- Aim of the exercise: Copy the data that follows, exactly and completely.

——

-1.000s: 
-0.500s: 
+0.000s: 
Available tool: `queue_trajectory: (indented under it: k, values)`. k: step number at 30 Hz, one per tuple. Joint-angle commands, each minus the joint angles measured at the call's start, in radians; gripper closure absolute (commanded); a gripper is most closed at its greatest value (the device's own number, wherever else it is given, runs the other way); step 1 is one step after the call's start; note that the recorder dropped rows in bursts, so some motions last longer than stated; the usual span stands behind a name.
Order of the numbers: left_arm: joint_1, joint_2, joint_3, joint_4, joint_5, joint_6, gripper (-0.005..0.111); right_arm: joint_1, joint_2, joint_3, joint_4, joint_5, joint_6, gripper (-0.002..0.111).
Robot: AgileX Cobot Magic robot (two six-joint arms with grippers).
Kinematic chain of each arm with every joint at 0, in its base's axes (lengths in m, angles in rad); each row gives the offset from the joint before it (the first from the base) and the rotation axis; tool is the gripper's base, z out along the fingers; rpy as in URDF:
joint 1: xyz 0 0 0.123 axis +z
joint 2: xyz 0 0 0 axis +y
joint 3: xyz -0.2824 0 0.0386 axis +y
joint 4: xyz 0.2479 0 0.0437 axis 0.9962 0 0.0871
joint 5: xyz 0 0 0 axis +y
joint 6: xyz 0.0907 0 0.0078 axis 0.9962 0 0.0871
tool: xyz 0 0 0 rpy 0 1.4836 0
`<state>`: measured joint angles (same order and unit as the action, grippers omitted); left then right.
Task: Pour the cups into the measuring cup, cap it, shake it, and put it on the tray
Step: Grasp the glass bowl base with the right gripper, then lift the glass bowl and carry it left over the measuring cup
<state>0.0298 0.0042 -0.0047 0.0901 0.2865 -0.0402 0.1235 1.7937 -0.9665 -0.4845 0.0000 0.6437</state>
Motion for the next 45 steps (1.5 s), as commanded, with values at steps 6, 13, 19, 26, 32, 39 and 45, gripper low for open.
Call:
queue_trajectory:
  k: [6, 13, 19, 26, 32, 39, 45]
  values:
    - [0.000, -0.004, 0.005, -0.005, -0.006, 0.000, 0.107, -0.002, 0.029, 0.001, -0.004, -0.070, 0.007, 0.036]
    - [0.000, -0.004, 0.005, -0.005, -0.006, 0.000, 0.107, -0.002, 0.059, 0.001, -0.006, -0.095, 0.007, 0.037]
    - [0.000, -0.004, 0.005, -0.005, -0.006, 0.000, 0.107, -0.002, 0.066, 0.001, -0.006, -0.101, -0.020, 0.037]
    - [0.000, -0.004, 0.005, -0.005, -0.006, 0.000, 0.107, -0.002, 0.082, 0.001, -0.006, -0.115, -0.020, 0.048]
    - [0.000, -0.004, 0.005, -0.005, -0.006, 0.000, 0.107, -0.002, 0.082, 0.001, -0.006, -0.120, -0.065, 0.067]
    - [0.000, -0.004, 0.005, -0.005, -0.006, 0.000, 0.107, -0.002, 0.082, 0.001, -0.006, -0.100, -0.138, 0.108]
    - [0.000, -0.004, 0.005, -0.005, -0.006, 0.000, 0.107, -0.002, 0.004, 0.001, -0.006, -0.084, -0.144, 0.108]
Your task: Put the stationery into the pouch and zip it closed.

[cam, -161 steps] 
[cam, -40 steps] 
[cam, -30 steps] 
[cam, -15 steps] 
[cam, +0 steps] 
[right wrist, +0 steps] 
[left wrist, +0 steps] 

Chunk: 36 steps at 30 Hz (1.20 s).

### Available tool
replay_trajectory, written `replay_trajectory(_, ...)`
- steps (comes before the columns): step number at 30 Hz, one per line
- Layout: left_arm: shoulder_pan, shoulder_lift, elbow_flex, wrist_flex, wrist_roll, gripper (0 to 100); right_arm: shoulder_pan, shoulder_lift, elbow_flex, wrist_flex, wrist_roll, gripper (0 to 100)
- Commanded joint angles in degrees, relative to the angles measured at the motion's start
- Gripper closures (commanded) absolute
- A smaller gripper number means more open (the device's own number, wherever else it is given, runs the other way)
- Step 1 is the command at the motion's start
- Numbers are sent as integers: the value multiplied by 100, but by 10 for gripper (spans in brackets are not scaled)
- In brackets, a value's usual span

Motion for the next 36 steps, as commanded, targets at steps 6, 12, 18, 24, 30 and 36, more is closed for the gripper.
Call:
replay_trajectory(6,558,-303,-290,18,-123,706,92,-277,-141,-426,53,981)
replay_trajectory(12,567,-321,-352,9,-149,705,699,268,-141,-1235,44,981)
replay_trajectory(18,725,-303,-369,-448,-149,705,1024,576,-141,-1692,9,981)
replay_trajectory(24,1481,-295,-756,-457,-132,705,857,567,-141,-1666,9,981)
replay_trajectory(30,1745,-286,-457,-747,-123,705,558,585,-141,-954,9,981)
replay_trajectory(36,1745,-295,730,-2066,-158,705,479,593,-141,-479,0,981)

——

- Answer area:
-1.000s: 
-0.500s: 
+0.000s: 
Available tool: `queue_trajectory: (indented under it: k, values)`. k: step number at 30 Hz, one per tuple. Joint-angle commands, each minus the joint angles measured at the call's start, in radians; gripper closure absolute (commanded); a gripper is most closed at its greatest value (the device's own number, wherever else it is given, runs the other way); step 1 is one step after the call's start; note that the recorder dropped rows in bursts, so some motions last longer than stated; the usual span stands behind a name.
Order of the numbers: left_arm: joint_1, joint_2, joint_3, joint_4, joint_5, joint_6, gripper (-0.005..0.111); right_arm: joint_1, joint_2, joint_3, joint_4, joint_5, joint_6, gripper (-0.002..0.111).
Robot: AgileX Cobot Magic robot (two six-joint arms with grippers).
Kinematic chain of each arm with every joint at 0, in its base's axes (lengths in m, angles in rad); each row gives the offset from the joint before it (the first from the base) and the rotation axis; tool is the gripper's base, z out along the fingers; rpy as in URDF:
joint 1: xyz 0 0 0.123 axis +z
joint 2: xyz 0 0 0 axis +y
joint 3: xyz -0.2824 0 0.0386 axis +y
joint 4: xyz 0.2479 0 0.0437 axis 0.9962 0 0.0871
joint 5: xyz 0 0 0 axis +y
joint 6: xyz 0.0907 0 0.0078 axis 0.9962 0 0.0871
tool: xyz 0 0 0 rpy 0 1.4836 0
`<state>`: measured joint angles (same order and unit as the action, grippers omitted); left then right.
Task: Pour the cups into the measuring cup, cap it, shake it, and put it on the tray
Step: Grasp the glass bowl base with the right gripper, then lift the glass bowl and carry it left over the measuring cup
<state>0.0298 0.0042 -0.0047 0.0901 0.2865 -0.0402 0.1235 1.7937 -0.9665 -0.4845 0.0000 0.6437</state>
Motion for the next 45 steps (1.5 s), as commanded, with values at steps 6, 13, 19, 26, 32, 39 and 45, gripper low for open.
Call:
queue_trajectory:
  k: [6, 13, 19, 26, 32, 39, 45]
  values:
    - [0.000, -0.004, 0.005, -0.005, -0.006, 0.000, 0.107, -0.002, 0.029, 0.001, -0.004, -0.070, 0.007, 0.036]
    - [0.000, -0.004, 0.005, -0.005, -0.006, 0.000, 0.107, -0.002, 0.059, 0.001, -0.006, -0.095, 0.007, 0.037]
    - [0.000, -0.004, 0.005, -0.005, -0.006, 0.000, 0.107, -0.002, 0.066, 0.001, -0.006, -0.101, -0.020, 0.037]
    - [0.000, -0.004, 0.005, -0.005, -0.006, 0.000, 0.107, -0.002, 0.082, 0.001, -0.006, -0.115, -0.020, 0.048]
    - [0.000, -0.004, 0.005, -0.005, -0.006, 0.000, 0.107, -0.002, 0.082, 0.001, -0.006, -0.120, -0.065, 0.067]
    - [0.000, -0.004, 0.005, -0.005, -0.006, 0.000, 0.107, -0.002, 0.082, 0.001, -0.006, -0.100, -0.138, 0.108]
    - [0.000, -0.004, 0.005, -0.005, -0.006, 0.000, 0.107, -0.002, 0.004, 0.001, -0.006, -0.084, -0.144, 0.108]
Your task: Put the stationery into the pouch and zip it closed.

[cam, -161 steps] 
[cam, -40 steps] 
[cam, -30 steps] 
[cam, -15 steps] 
[cam, +0 steps] 
[right wrist, +0 steps] 
[left wrist, +0 steps] 

Chunk: 36 steps at 30 Hz (1.20 s).

### Available tool
replay_trajectory, written `replay_trajectory(_, ...)`
- steps (comes before the columns): step number at 30 Hz, one per line
- Layout: left_arm: shoulder_pan, shoulder_lift, elbow_flex, wrist_flex, wrist_roll, gripper (0 to 100); right_arm: shoulder_pan, shoulder_lift, elbow_flex, wrist_flex, wrist_roll, gripper (0 to 100)
- Commanded joint angles in degrees, relative to the angles measured at the motion's start
- Gripper closures (commanded) absolute
- A smaller gripper number means more open (the device's own number, wherever else it is given, runs the other way)
- Step 1 is the command at the motion's start
- Numbers are sent as integers: the value multiplied by 100, but by 10 for gripper (spans in brackets are not scaled)
- In brackets, a value's usual span

Motion for the next 36 steps, as commanded, targets at steps 6, 12, 18, 24, 30 and 36, more is closed for the gripper.
Call:
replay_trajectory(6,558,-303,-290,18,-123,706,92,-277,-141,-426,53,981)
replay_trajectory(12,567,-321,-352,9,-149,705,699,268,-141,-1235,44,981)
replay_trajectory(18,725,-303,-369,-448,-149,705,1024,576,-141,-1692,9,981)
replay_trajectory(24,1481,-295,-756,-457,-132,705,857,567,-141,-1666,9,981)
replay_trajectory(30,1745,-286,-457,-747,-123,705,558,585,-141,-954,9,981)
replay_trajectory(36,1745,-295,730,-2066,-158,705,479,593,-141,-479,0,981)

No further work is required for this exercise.